__Assignment__. Begin at the line containing "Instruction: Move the" in the data below and go on through the line containing "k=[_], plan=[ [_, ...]", repeating each line exactly; include both ends and no other line.

======== Records supplied ========

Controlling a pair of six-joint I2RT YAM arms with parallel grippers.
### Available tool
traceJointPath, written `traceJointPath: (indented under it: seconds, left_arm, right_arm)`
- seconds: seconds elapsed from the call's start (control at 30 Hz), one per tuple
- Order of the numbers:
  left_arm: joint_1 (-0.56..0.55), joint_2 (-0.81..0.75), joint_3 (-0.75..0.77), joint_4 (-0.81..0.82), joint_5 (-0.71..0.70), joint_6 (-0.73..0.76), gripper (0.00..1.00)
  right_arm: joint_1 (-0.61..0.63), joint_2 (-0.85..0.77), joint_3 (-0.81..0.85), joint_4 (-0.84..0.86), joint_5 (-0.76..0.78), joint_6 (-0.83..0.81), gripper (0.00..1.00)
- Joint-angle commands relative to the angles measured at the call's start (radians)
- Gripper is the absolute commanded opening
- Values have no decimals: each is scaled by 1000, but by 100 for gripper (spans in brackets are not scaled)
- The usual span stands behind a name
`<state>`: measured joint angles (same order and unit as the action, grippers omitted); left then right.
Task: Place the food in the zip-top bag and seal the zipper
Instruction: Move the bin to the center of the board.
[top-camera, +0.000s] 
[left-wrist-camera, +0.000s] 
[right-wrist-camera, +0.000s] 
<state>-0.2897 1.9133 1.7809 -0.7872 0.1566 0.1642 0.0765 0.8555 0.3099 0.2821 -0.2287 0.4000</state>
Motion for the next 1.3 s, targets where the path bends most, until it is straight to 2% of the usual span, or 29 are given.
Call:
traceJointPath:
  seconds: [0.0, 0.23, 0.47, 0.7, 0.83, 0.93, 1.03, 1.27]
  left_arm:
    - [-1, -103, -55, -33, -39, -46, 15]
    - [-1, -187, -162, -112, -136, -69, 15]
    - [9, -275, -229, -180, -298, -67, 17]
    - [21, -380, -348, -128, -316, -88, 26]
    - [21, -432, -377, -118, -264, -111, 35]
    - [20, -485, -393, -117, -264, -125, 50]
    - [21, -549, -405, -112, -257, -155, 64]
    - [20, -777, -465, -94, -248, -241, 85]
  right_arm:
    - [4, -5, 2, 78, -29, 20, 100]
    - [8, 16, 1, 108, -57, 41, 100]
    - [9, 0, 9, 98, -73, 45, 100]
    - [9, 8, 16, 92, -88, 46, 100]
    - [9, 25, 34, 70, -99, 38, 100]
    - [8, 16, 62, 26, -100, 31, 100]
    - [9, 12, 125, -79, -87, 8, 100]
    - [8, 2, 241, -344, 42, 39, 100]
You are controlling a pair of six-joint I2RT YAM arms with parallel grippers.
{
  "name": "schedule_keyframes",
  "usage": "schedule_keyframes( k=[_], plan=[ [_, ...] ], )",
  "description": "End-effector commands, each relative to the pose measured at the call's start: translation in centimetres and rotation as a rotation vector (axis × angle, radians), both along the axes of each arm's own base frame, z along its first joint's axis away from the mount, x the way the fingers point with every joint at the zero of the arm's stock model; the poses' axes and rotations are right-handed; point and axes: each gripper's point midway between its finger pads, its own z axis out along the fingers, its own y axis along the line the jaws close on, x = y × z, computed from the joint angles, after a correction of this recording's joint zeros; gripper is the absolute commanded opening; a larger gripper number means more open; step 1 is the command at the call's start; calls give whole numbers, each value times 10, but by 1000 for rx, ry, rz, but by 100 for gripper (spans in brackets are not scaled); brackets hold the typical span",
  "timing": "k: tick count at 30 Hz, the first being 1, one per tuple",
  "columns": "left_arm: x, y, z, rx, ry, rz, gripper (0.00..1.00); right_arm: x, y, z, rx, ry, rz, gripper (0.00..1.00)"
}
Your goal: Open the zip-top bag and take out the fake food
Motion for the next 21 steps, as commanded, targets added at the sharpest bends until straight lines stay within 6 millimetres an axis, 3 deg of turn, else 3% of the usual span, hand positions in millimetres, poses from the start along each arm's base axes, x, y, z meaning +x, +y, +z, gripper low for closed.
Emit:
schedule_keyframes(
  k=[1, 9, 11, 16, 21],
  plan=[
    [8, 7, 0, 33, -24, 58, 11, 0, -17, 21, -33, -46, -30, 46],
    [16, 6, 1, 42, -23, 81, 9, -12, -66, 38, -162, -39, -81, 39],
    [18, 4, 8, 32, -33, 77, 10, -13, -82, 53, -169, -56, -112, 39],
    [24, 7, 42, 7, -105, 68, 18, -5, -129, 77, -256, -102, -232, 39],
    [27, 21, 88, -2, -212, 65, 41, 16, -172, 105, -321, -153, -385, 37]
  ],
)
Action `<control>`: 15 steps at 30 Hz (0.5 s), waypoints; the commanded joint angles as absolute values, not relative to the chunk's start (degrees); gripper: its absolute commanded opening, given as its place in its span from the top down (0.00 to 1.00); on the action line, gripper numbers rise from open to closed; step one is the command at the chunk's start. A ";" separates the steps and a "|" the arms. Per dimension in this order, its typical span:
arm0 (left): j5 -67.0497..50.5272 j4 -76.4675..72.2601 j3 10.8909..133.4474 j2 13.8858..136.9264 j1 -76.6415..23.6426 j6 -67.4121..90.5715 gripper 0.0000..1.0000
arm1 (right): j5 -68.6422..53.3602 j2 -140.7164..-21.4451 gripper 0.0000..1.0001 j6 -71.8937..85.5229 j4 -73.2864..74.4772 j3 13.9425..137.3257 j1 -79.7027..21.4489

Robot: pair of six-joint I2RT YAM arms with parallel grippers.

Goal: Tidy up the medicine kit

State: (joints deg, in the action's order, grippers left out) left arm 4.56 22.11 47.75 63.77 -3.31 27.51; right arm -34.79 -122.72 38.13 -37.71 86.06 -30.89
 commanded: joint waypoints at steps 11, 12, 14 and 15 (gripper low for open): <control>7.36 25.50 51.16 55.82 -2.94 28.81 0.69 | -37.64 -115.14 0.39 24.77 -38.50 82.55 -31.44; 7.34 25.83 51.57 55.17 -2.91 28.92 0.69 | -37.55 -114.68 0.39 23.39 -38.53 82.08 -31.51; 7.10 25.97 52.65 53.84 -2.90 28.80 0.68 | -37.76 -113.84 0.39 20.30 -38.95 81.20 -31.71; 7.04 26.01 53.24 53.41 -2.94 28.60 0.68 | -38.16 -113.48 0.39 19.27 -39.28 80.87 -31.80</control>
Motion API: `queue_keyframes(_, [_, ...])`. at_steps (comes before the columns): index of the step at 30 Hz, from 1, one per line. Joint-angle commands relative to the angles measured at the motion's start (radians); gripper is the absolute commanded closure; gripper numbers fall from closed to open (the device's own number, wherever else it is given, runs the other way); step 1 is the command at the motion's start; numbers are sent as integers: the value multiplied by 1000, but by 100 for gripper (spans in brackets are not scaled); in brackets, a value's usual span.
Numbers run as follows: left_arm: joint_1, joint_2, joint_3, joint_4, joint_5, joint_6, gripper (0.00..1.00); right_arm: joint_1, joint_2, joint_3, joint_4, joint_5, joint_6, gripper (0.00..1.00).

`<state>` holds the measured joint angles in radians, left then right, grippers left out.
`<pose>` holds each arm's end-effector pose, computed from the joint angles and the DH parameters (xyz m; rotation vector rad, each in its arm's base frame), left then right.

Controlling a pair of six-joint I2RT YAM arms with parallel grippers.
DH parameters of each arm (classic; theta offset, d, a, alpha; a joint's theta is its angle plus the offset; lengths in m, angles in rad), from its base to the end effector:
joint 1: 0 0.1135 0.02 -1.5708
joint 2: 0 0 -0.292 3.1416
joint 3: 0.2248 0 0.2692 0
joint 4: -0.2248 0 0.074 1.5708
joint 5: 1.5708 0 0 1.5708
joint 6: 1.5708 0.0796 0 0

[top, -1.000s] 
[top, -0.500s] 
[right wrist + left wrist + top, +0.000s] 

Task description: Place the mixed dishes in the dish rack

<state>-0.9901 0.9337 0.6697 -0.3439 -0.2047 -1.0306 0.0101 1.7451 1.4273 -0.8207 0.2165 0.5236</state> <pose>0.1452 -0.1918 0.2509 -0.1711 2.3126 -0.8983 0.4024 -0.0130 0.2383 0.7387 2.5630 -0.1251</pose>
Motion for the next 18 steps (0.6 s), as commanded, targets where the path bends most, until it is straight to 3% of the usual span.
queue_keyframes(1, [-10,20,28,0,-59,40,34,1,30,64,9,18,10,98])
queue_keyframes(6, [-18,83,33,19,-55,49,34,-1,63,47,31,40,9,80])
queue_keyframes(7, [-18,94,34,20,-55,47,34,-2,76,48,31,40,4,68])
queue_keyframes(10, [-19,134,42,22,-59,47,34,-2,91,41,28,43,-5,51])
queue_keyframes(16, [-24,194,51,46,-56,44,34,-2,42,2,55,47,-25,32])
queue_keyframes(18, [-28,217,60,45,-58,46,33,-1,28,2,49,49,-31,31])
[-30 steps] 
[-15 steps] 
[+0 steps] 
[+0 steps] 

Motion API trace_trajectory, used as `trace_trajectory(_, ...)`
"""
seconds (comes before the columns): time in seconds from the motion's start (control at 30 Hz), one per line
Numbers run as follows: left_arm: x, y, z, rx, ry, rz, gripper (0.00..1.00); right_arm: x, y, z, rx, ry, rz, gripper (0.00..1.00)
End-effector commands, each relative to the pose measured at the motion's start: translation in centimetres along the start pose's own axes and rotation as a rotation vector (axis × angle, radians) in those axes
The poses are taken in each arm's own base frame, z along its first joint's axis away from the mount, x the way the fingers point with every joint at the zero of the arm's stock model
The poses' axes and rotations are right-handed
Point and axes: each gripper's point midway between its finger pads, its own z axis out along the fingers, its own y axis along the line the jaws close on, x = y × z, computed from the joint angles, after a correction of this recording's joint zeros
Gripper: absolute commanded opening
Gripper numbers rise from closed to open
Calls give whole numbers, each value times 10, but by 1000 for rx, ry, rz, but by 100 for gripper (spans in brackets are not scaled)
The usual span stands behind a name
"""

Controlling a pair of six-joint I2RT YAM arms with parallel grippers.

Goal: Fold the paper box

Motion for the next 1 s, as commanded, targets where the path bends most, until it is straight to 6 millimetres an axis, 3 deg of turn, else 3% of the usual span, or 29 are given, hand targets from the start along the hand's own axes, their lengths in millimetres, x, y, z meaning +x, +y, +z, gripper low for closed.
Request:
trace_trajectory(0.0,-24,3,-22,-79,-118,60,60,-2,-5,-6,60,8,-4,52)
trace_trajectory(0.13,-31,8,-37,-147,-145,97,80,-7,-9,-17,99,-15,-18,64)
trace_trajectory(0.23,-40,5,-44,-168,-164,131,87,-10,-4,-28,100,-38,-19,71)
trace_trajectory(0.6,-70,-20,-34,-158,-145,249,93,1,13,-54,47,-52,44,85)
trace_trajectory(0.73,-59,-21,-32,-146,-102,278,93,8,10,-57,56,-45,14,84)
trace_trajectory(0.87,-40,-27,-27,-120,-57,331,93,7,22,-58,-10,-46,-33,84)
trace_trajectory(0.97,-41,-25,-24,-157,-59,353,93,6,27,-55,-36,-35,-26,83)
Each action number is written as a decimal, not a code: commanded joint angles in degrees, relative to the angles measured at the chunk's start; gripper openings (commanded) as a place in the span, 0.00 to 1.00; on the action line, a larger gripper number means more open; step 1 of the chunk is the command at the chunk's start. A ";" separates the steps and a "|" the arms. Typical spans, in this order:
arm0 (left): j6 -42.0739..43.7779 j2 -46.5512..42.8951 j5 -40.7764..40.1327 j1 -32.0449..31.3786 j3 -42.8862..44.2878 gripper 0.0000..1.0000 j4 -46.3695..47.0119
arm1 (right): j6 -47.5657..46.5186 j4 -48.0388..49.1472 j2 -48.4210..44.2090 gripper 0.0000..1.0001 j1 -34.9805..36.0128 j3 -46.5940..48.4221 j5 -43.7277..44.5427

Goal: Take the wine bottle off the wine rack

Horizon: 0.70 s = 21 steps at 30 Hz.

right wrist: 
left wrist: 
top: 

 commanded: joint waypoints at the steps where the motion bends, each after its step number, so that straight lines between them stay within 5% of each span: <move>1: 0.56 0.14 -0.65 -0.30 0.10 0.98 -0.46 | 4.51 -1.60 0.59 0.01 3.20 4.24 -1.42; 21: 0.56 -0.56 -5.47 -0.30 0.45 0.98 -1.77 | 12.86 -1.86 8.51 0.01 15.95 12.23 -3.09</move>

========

__Completed exercise__.
Instruction: Move the bin to the center of the board.
[top-camera, +0.000s] 
[left-wrist-camera, +0.000s] 
[right-wrist-camera, +0.000s] 
<state>-0.2897 1.9133 1.7809 -0.7872 0.1566 0.1642 0.0765 0.8555 0.3099 0.2821 -0.2287 0.4000</state>
Motion for the next 1.3 s, targets where the path bends most, until it is straight to 2% of the usual span, or 29 are given.
Call:
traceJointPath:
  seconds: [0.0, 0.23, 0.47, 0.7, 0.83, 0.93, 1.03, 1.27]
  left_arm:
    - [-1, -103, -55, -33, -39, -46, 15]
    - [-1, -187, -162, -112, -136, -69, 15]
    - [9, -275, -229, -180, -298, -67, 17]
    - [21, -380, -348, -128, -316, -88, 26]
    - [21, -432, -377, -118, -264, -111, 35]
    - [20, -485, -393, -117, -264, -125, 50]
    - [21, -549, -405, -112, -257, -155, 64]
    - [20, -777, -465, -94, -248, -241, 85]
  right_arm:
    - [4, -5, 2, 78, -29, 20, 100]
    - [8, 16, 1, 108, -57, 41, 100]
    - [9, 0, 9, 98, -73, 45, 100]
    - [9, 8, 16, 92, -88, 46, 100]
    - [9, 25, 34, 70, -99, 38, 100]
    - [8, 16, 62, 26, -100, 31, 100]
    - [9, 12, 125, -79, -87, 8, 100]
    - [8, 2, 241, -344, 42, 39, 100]
You are controlling a pair of six-joint I2RT YAM arms with parallel grippers.
{
  "name": "schedule_keyframes",
  "usage": "schedule_keyframes( k=[_], plan=[ [_, ...] ], )",

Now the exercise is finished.